The site is run by an Italian VAT-registered freelancer based in Carpi (MO). It receives no funding from political parties, advocacy groups, foundations or media organisations. The infrastructure cost (domain, hosting, database tier) is covered personally. Revenue comes from optional Premium subscriptions and from Google AdSense display advertising on free pages. Editorial decisions are independent of both revenue channels and are detailed in the team page.
Why this project exists
The European Union publishes more open data than any comparable jurisdiction in the world. The PSI Directive of 2003, recast as the Open Data Directive in 2019, established that public-sector information must be available in machine-readable format, free of charge, with the right to reuse for any purpose, commercial or non-commercial. The Data Governance Act of 2022 went further on data spaces and intermediary services.

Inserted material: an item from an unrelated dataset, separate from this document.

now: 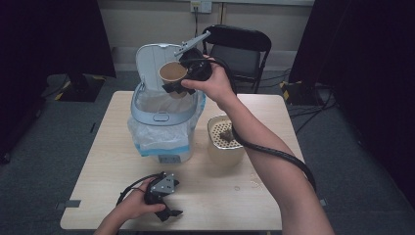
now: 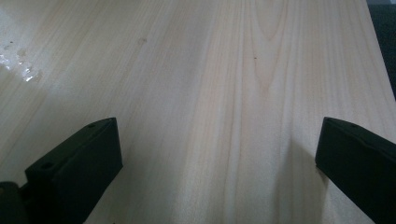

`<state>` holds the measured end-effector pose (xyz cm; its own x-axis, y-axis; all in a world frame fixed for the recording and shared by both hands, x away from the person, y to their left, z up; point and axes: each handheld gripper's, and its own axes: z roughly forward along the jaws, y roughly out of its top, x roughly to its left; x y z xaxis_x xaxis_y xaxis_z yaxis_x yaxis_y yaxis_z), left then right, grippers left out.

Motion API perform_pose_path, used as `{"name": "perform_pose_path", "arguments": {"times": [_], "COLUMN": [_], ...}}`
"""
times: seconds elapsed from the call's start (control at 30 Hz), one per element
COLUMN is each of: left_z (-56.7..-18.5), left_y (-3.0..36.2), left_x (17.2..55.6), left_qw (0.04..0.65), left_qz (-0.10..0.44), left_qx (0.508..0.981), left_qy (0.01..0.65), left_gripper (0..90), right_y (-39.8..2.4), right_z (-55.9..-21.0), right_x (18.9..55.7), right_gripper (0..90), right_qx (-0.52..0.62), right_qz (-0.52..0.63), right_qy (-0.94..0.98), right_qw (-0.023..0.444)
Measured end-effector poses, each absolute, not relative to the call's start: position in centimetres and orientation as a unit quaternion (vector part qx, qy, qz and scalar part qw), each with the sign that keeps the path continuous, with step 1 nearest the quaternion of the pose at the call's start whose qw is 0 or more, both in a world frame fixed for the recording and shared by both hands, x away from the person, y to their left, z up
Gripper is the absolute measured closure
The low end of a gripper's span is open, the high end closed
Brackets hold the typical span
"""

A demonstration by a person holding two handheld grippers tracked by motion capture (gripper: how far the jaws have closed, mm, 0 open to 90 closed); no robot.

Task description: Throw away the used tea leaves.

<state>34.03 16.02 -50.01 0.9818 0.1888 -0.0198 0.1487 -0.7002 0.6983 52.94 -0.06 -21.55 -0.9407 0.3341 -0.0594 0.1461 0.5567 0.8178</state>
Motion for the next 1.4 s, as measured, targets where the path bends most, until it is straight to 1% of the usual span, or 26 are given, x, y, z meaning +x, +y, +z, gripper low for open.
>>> {"name": "perform_pose_path", "arguments": {"times": [0.37,0.67,0.77,1.0,1.4], "left_z": [-50.0,-50.0,-50.0,-50.0,-50.0], "left_y": [16.0,16.0,16.0,16.0,16.0], "left_x": [34.0,34.0,34.0,34.0,34.1], "left_qw": [0.376,0.376,0.376,0.376,0.375], "left_qz": [0.026,0.027,0.027,0.027,0.028], "left_qx": [0.922,0.922,0.922,0.922,0.922], "left_qy": [0.092,0.091,0.091,0.091,0.089], "left_gripper": [0.0,0.0,0.0,0.0,0.0], "right_y": [1.2,1.5,1.6,1.5,0.3], "right_z": [-23.1,-23.3,-23.4,-23.4,-23.3], "right_x": [53.3,53.5,53.5,53.3,53.1], "right_gripper": [25.3,24.3,18.6,15.4,15.6], "right_qx": [0.140,0.142,0.145,0.150,0.148], "right_qz": [0.447,0.454,0.457,0.458,0.462], "right_qy": [0.879,0.875,0.874,0.873,0.872], "right_qw": [0.093,0.090,0.079,0.077,0.073]}}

Twenty years of legislation have produced a remarkable infrastructure: every regulation in force is on EUR-Lex, every public tender above thresholds is on TED, every euro of cohesion funding is on Kohesio, every lobbyist who meets a Commissioner is on the Transparency Register.
And yet none of that is legible to an ordinary reader. The portals were designed by lawyers and statisticians for lawyers and statisticians. CELEX numbers, NUTS codes, CPV nomenclatures, framework programme acronyms, structural fund objectives, registration categories: a vocabulary that protects the data from being misread, and at the same time hides it from anyone who is not part of the trade. A small business owner who wants to bid on a public contract, a journalist tracing a lobbyist's influence on a regulation, a researcher comparing how different member states absorb cohesion funds: each of them spends a working day learning the vocabulary before they can ask the first question. eupublicdata.eu compresses that working day into a single English-language interface.
What this project is
- A visualisation layer over already-public, already-official data. Every record is a window into a primary source, never a substitute for it.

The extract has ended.